Purlins are steel elements which are used as support structures in pre engineered buildings, mainly below the roofs. Purlins provide extra roof support, creating a horizontal diaphragm that provides support to the weight of the roof and deck. Purlins are installed parallel to the building eave and are supported by rafters or walls. The raw material used to fabricate purlins are cold formed steel. It can span a length of upto 30 feet or longer. The length and width depends on the dimensions of the primary frame of the building, its usage and engineering design. Added stiffness can be given to purlins to prevent loss of structural strength, as required. Purlins are therefore an important part of the roof structure.
In pre engineered buildings, steel purlins are widely used. They are lightweight, durable structures that are built to precision, having consistency in dimensions. Purlins expand and contract in summer and winter respectively.
Let’s look at the two most widely used forms of purlins:
C shaped Purlins
As the name itself suggests, these purlins bear shape similar to alphabet C. They are commonly used to support walls and floors. C purlins are also sometimes referred to as channel section purlins when they have flange stiffeners and U-sections when they do not. C-sections are those which are mono-symmetrical. These sections cannot be lapped, but the stable shape ensures easy packaging and transportation. The C-section purlins are widely used in clear span design due to their high stability factor.
Z shaped Purlins
The Z-shaped purlins are the other type of purlins, which are stronger than C purlins. Z-purlins are most commonly used in joints and overlaps. These purlins are placed between the roofing sheet and wall and provide optimum support to the primary framing system. Z-purlins can be lapped, which is done by rotating one Z-purlin 180 degrees and having it fitted to another one.

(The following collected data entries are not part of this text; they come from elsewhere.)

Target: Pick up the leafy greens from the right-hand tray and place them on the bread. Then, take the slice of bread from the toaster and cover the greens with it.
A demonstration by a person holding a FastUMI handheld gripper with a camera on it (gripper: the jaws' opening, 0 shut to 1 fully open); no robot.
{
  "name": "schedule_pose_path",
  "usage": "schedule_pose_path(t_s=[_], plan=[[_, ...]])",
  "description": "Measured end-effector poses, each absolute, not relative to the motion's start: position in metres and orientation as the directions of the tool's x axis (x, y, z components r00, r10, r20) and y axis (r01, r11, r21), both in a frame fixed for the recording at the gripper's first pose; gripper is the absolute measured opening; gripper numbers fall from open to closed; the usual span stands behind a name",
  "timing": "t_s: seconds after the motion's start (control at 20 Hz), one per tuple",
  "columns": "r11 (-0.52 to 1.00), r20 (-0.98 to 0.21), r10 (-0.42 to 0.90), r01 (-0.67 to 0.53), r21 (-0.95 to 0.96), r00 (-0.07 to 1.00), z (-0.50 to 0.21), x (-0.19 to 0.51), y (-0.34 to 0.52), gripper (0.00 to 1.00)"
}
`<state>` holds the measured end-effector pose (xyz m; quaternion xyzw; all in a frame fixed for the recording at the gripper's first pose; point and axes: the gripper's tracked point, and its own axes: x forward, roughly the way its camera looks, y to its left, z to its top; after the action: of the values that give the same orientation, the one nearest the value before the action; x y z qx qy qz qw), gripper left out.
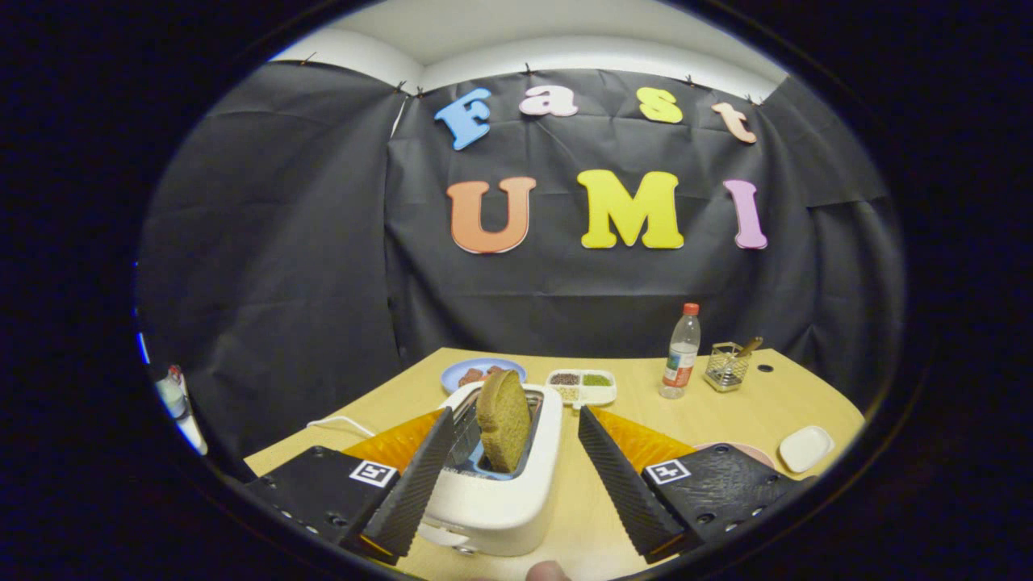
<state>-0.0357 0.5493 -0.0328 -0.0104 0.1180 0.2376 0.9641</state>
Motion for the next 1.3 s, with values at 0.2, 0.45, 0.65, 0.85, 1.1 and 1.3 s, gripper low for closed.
schedule_pose_path(t_s=[0.2,0.45,0.65,0.85,1.1,1.3], plan=[[0.879,-0.302,0.463,-0.474,0.041,0.833,-0.046,-0.026,0.572,0.95],[0.915,-0.359,0.382,-0.403,0.017,0.851,-0.057,-0.004,0.577,0.71],[0.92,-0.411,0.359,-0.391,0.008,0.838,-0.071,0.006,0.579,0.43],[0.928,-0.406,0.341,-0.373,0.0,0.848,-0.062,0.01,0.575,0.19],[0.912,-0.368,0.394,-0.408,0.043,0.842,-0.037,0.005,0.572,0.13],[0.898,-0.315,0.435,-0.429,0.092,0.843,-0.003,0.001,0.564,0.04]])
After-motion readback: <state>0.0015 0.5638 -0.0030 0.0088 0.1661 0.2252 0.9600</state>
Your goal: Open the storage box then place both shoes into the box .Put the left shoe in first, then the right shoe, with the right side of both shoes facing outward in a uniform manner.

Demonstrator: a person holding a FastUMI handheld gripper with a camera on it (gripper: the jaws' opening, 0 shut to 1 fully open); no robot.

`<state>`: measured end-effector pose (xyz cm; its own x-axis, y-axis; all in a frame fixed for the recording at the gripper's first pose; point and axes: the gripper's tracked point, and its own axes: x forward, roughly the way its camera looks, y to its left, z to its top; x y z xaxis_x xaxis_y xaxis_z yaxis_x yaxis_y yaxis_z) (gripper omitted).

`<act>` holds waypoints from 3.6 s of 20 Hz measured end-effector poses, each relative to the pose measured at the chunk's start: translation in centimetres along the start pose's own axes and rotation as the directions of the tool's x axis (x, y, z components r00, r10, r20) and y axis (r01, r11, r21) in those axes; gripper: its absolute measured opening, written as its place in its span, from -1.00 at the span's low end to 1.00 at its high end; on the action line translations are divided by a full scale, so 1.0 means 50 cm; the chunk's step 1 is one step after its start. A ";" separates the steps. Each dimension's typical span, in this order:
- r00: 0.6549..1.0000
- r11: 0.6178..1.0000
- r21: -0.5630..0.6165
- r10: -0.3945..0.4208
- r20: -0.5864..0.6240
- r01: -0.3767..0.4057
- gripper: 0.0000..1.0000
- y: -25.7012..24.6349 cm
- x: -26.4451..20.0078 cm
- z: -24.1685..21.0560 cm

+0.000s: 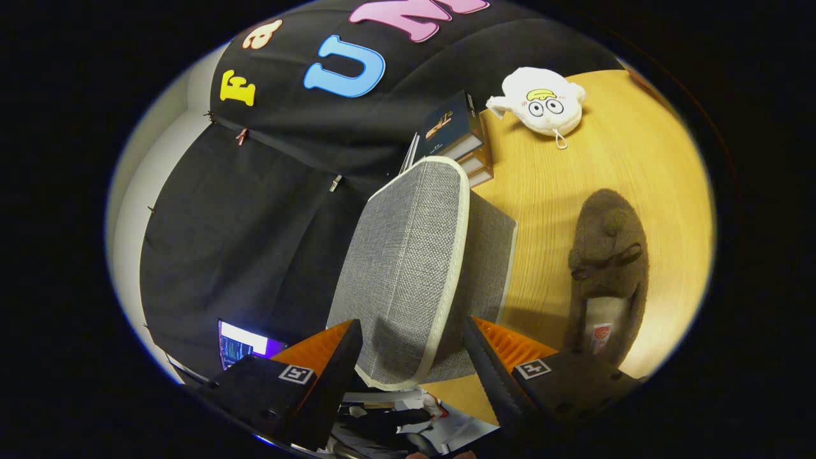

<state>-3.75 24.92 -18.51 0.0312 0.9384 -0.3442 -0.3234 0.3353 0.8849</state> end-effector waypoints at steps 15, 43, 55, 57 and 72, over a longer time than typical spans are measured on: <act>0.983 0.968 0.199 0.170 -0.064 -0.154 -0.48 0.039 -0.005 -0.001; 0.981 0.984 0.108 0.126 0.150 -0.143 -0.90 0.386 0.066 0.080; 0.988 0.990 0.038 0.135 0.076 -0.138 -0.89 0.563 0.311 0.028; 0.991 0.992 0.044 0.116 0.061 -0.118 -0.90 0.571 0.355 0.011; 0.974 0.983 -0.182 0.003 0.225 0.039 0.94 0.537 0.334 0.046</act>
<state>-9.74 49.80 0.24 0.2426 0.9340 -0.2622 -0.4887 0.3511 0.7987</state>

Doing away with instability in purlins and girts
There are two kinds of lateral instability that purlins and girts feature, which are deflection and rotation. Both these can be reduced significantly by adopting certain engineering methods like bridging and attaching the sheet by fastening screws to provide a lateral brace to the flange to which it is attached. The process of bridging can help do away lateral deflection of the free flange and rotation of the section.
Purlins are therefore an important part of PEBs. They are instrumental in providing structural support to the primary frame of the building.